Yangtze's Lost Dolphin

From the Guardian (London), comes a report on an expedition in China seeking any remaining Baiji, or Yangtze River dolphins:
"When they write the environmental history of early 21st-century China, the freshwater dolphin expedition now plying the Yangtze river may be seen as man's farewell to an animal it once worshipped. A team of the world's leading marine biologists is making a last-gasp search for the baiji, a dolphin that was revered as the goddess of Asia's mightiest river but is now probably the planet's most endangered mammal." ...
"The baiji expedition started out as a typically modern-day mission: a cascade of beer from the brewery sponsoring the launch, technical support from international research institutes and a shipfull of good intentions and high hopes. But more than halfway through the six-week expedition, the mood is grimmer as the participants contemplate the possibility that man may have killed off its first species of dolphin.
"Spotters on the two boats have yet to glimpse a pale dorsal fin or hear the telltale trace of a sonar whistle, but the organisers refuse to give up. 'The likelihood of the baiji being extinct in five to 10 years is 90% or more, but we must have hope and do everything possible,' says August Pflüger, head of baiji.org, a Swiss-based group devoted to saving whales and dolphins.
"Few people outside China have heard of the baiji, a light grey, long-snouted river dolphin that relies on sonar rather than its eyes to navigate through the murky Yangtze water. But even more than the panda, the demise of this mammal illustrates the sacrifices that the world's most populous country has made in its race to grow richer.
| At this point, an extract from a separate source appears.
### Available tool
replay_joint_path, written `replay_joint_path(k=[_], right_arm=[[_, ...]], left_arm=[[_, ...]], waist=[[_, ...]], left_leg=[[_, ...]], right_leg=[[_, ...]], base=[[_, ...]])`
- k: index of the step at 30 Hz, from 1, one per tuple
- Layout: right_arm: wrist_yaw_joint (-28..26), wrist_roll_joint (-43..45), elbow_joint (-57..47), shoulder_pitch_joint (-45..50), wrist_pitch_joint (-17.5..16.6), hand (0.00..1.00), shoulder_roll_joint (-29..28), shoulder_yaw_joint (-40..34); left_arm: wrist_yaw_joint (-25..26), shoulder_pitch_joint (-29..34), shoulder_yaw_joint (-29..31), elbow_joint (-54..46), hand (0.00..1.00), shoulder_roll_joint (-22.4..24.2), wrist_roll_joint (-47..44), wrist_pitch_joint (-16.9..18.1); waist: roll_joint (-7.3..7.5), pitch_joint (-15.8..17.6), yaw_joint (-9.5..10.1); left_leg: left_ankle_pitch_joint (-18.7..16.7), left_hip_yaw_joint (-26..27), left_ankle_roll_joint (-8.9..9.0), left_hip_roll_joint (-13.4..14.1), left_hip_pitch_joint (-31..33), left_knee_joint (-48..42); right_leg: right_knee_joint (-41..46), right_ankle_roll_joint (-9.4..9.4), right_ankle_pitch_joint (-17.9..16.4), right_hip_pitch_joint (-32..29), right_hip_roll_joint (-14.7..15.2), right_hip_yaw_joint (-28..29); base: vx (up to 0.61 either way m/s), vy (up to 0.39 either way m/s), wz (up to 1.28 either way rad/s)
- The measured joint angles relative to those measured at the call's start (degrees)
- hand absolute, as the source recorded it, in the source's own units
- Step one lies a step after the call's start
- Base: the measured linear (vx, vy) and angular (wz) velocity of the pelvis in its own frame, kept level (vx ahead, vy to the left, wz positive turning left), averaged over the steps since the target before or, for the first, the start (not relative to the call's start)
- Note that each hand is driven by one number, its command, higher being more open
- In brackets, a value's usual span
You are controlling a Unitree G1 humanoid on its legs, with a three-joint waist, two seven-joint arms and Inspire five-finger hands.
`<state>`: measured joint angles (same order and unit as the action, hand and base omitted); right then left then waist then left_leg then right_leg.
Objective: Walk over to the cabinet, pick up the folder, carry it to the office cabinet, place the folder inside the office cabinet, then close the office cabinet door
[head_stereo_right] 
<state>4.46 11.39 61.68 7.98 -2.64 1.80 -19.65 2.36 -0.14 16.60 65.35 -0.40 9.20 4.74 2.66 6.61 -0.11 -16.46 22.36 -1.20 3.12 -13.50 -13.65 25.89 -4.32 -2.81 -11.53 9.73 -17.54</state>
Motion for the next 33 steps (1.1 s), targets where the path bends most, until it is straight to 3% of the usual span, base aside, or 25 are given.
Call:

"In the 1950s, there were thousands of baiji in the Yangtze. By 1994, the number fell below 100. This year, there has only been one, unconfirmed, sighting." ...
"Whether this is too little, too late for the baiji will not be conclusively determined by the expedition. But if the most advanced survey of the river yet comes up blank, the baiji's prospects are grim. 'If we cannot find any baiji, the message to society will be that there is no hope for them,' says Wang."